Both the serializable and snapshot isolation levels provide a read consistent view of the database to all transactions.  In either of these isolation levels, a transaction can only read data that has been committed.  Moreover, a transaction can read the same data multiple times without ever observing any concurrent transactions making changes to this data.  The unexpected read committed and repeatable read results that I demonstrated in my prior few posts are not possible in serializable or snapshot isolation level.

Notice that I used the phrase "without ever observingany ... changes."  This choice of words is deliberate.  In serializable isolation level, SQL Server acquires key range locks and holds them until the end of the transaction.  A key range lock ensures that, once a transaction reads data, no other transaction can alter that data - not even to insert phantom rows - until the transaction holding the lock completes.  In snapshot isolation level, SQL Server does not acquire any locks.  Thus, it is possible for a concurrent transaction to modify data that a second transaction has already read.  The second transaction simply does not observe the changes and continues to read an old copy of the data.

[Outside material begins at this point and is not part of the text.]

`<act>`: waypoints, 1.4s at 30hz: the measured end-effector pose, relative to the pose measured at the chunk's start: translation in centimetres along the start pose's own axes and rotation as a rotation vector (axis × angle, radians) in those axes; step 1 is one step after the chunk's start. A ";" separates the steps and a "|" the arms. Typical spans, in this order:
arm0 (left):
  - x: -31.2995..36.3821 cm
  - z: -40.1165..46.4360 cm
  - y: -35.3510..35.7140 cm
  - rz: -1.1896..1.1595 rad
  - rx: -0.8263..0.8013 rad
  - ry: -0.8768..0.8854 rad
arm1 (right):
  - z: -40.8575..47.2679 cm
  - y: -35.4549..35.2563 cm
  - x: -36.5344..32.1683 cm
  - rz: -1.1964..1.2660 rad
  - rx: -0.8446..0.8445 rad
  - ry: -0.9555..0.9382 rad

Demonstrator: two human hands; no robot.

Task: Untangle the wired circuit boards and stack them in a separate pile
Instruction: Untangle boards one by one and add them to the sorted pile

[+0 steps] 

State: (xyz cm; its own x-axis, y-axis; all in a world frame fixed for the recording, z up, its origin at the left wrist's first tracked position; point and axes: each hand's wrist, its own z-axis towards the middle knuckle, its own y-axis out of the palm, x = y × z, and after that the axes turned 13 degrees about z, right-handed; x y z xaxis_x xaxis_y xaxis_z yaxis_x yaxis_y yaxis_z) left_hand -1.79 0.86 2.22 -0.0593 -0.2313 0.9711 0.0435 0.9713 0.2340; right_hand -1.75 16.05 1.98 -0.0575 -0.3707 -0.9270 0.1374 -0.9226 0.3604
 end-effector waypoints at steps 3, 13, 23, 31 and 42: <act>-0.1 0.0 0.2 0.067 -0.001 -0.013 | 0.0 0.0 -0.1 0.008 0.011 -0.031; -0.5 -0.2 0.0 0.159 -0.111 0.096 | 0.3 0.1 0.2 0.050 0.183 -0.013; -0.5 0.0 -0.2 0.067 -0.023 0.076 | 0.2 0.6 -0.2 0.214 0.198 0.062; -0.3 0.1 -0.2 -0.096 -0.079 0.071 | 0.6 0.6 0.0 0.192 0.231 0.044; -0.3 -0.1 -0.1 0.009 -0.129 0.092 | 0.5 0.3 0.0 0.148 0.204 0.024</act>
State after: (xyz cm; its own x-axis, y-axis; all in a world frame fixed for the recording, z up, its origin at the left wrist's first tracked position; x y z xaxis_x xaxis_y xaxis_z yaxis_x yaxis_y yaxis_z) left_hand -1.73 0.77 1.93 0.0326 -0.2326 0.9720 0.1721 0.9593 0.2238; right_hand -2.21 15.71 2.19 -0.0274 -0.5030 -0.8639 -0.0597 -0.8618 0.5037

Serializable isolation level relies on pessimistic concurrency control.  It guarantees consistency by assuming that two transactions might try to update the same data and uses locks to ensure that they do not but at a cost of reduced concurrency - one transaction must wait for the other to complete and two transactions can deadlock.  Snapshot isolation level relies on optimistic concurrency control.  It allows transactions to proceed without locks and with maximum concurrency, but may need to fail and rollback a transaction if two transactions attempt to modify the same data at the same time.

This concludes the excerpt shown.